Son VO2 max a explosé, son foie n’est plus gras, le diabète est parti, 105 livres en moins.
« Merci à mon chirurgien, dit-elle, pour le coup de pied dans le cul. »
J’ai reçu plusieurs témoignages du même genre. Des gens qui, sans être dans une forme pour faire le décathlon aux Jeux olympiques, sont capables de monter quelques paliers d’escaliers sans craindre de faire le 911.
Pour beaucoup, beaucoup de gens, le « sport » qui leur a permis d’améliorer un cardio en berne est le plus plate qui soit : la marche.
Quelques lecteurs progressistes m’ont sermonné sur le fait que ce n’est pas tout le monde qui peut bouger, courir, aller au gym, que tous ne résident pas dans le segment socioéconomique privilégié qui permet de « faire du sport »…
Mon message, c’est juste que quand on peut bouger plus, juste un peu plus, on devrait. Ça ne dépend que de soi, bien souvent. Mais chez ceux qui peuvent, il n’y en a pas assez qui le font.
Mon message, c’est que la sédentarité gagne du terrain. Et que la sédentarité nous tue à petit feu : en seulement six ans, le nombre de Canadiens qui marchent 7500 pas par jour a fondu. Il y a six ans, 49 % des Canadiens marchaient ce minimum recommandé ; nous ne sommes plus que 32 % à le faire…
Explication ? La pandémie a popularisé le télétravail, qui nous fait sortir moins souvent. Donc, même l’activité physique passive, celle de tous les jours, diminue. Nous sommes en passe de devenir des patates de salon.

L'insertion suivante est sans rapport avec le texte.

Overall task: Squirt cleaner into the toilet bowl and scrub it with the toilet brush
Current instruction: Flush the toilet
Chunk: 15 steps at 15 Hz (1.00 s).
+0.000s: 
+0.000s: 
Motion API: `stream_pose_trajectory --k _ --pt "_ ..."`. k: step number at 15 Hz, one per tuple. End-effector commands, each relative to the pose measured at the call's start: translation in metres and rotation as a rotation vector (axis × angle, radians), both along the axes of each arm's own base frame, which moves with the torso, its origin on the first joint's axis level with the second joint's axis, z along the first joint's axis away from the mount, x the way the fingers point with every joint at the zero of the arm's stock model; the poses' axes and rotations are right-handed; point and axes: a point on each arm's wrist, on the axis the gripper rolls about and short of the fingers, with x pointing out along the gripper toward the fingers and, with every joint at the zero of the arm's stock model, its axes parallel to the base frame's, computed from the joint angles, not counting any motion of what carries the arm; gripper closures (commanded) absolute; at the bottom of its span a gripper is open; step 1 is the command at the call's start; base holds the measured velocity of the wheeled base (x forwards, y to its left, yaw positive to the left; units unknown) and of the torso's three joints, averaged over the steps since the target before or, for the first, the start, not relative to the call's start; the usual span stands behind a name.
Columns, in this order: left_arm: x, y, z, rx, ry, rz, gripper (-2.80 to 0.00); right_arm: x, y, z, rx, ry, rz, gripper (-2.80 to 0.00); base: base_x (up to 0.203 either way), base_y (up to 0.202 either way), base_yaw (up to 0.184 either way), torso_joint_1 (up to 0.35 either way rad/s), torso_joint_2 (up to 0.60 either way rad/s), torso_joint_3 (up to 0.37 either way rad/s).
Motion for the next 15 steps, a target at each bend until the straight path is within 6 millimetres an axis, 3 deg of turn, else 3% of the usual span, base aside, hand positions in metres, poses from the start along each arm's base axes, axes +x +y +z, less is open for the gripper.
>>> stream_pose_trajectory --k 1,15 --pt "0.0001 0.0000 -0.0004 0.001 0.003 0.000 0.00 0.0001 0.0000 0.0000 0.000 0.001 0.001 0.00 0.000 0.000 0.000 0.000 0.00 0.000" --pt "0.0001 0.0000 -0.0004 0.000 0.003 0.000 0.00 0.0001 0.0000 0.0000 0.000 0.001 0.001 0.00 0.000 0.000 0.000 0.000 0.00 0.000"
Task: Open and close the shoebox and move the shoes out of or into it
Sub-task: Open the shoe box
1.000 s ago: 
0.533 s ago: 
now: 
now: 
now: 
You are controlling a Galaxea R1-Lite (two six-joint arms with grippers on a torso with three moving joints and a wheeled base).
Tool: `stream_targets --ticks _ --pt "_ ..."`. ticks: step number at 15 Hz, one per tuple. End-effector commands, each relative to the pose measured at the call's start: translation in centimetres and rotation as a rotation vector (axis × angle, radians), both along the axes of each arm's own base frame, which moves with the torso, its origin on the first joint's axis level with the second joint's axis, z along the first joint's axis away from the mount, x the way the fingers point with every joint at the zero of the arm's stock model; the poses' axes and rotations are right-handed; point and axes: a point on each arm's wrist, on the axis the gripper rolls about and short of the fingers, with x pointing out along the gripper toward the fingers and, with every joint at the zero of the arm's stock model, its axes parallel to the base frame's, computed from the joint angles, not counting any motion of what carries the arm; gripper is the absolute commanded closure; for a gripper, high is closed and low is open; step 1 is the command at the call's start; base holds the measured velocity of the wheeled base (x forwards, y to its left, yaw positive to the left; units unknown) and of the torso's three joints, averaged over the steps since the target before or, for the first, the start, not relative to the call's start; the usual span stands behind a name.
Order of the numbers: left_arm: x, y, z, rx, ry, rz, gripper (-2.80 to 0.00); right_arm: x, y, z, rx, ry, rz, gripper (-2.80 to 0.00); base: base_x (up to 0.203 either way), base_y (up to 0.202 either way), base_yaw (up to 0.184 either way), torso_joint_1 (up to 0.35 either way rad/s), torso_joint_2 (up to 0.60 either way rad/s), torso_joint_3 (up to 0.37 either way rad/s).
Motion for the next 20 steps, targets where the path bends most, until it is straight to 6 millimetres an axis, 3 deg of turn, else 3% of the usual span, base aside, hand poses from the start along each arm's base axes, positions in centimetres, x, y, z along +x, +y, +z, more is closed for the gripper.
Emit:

Un chercheur en mobilité de l’Université McGill, Jérôme Laviolette, a apporté un bémol sur le fait que la décision de bouger commence et finit avec soi-même. Je le cite longuement parce qu’il a raison : je me suis un peu trop étiré le cou sur cette certitude que ça ne dépend que de nous…
« Rendre nos villes plus sécuritaires et plus agréables pour la marche et le vélo relève du gouvernement. Et ça, c’est permettre à davantage de gens de se déplacer à pied et à vélo, en mobilité active […]. »
— Jérôme Laviolette, chercheur en mobilité de l’Université McGill
« En somme, oui, il y a une question de choix individuels. Ce ne sont pas tous les résidants de quartiers marchables et cyclables qui marchent et qui pédalent pour se déplacer pour le loisir. Mais la proportion de gens qui le font est plus importante dans les quartiers marchables que dans les quartiers davantage orientés vers l’automobile… »
J’ajouterais encore, aussi : l’État devrait marteler le message que pour la moyenne des ours, bouger est la meilleure façon de visiter le médecin moins souvent.
Loi 2 ou pas, codes de couleurs ou pas, une façon de désengorger le système et de « libérer » des rendez-vous chez le médecin est une population qui bouge et qui a moins besoin de voir le doc.”